▸ **Description of the task**
Write out again, exactly, the lines of the listing below from the first one through the one that contains "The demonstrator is", and no other lines.
════
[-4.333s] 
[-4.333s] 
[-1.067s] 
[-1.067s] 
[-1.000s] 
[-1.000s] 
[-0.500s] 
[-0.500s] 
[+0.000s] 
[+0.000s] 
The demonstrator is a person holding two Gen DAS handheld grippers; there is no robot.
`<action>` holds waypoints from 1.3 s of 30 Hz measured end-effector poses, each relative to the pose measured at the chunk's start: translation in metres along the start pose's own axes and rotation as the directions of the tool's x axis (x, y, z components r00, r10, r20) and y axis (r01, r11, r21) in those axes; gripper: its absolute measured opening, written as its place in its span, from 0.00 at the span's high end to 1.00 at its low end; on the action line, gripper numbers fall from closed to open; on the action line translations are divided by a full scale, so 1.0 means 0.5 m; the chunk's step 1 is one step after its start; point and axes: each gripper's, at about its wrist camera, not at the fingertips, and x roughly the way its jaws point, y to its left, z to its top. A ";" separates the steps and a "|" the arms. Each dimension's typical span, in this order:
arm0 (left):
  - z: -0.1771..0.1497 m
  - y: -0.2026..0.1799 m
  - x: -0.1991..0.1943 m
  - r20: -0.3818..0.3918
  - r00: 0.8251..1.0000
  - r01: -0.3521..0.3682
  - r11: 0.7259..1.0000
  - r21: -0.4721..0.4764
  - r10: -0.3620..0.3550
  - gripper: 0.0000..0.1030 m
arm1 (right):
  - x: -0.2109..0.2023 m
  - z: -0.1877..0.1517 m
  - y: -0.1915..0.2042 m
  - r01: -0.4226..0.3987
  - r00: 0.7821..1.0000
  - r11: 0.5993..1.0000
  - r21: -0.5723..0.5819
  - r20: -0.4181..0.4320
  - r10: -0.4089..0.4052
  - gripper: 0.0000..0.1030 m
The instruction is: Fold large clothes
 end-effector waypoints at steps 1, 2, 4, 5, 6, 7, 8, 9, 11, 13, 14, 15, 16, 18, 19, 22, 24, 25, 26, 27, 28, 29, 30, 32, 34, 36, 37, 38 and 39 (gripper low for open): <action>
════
▸ **Answer section**
[-4.333s] 
[-4.333s] 
[-1.067s] 
[-1.067s] 
[-1.000s] 
[-1.000s] 
[-0.500s] 
[-0.500s] 
[+0.000s] 
[+0.000s] 
The demonstrator is a person holding two Gen DAS handheld grippers; there is no robot.

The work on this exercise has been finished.